Giving money to the poor is a good deed, but doing it just to show off is not. The deed is good, but the motive is not.

However, there must first be a deed before it can be qualified by subjective motives or relative situations, and that is surely a morally relevant factor too. The good life is like a good work of art. A good work of art requires all its essential elements to be good. For instance, a good story must have a good plot, and good characters, and a good theme. So a good life requires you do the right thing, the act itself; and have a right reason or motive; and that you do it in the right way, the situation.

Furthermore, situations, though relative, are objective, not subjective. And motives, though subjective, come under moral absolutes. They can be recognized as intrinsically and universally good or evil. The will to help is always good, the will to harm is always evil. So even situationism is an objective morality, and even motivationism or subjectivism is a universal morality.

The fact that the same principles must be applied differently to different situations presupposes the validity of those principles. Moral absolutists need not be absolutistic about applications to situations. They can be flexible. But a flexible application of the standard presupposes not just a standard, but a rigid standard. If the standard is as flexible as the situation it is no standard at all. If the yardstick with which to measure the length of a twisting alligator is as twisting as the alligator, you cannot measure with it. Yardsticks have to be rigid.
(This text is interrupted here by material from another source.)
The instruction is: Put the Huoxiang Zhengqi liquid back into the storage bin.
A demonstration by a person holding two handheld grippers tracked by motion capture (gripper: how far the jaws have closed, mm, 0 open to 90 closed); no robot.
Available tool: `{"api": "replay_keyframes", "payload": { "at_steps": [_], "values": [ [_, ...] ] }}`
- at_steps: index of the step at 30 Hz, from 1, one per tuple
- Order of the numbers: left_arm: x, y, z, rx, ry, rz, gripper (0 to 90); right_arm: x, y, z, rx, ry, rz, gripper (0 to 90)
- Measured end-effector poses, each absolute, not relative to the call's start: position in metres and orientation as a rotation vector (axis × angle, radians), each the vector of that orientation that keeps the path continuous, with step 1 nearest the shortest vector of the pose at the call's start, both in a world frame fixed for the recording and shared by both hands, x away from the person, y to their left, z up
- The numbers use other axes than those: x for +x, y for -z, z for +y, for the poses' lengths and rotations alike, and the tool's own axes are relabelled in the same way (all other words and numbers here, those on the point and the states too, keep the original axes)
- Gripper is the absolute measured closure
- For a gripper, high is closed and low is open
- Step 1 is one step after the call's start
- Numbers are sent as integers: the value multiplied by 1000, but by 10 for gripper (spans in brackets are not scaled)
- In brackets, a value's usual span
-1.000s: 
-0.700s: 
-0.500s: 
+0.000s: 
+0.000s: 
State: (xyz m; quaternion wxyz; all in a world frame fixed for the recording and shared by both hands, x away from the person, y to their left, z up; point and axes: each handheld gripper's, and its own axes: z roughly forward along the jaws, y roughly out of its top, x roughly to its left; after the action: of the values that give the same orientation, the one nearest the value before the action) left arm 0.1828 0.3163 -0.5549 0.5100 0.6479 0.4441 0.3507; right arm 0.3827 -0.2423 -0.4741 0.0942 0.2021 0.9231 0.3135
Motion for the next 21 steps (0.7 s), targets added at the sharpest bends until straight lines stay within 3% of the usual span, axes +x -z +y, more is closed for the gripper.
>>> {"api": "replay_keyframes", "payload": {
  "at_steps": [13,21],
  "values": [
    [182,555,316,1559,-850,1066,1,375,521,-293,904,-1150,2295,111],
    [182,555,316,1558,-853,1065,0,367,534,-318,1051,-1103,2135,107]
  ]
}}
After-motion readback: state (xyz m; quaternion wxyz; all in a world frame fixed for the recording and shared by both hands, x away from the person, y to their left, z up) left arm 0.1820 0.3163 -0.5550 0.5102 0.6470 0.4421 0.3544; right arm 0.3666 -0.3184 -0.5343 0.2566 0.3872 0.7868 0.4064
And moral absolutists need not be judgmental about motives, only about deeds. When Jesus said, “Judge not that ye not be judged,” he surely meant “Do not claim to judge hearts and motives, which only God can know.” He certainly did not mean, “Do not claim to judge deeds. Do not morally discriminate bullying from defending, killing from healing, robbery from charity.” In fact, it is only the moral absolutist, and not the relativist, who can condemn judgmentalism of motive, since he alone can condemn intolerance. The relativist can condemn only moral absolutism.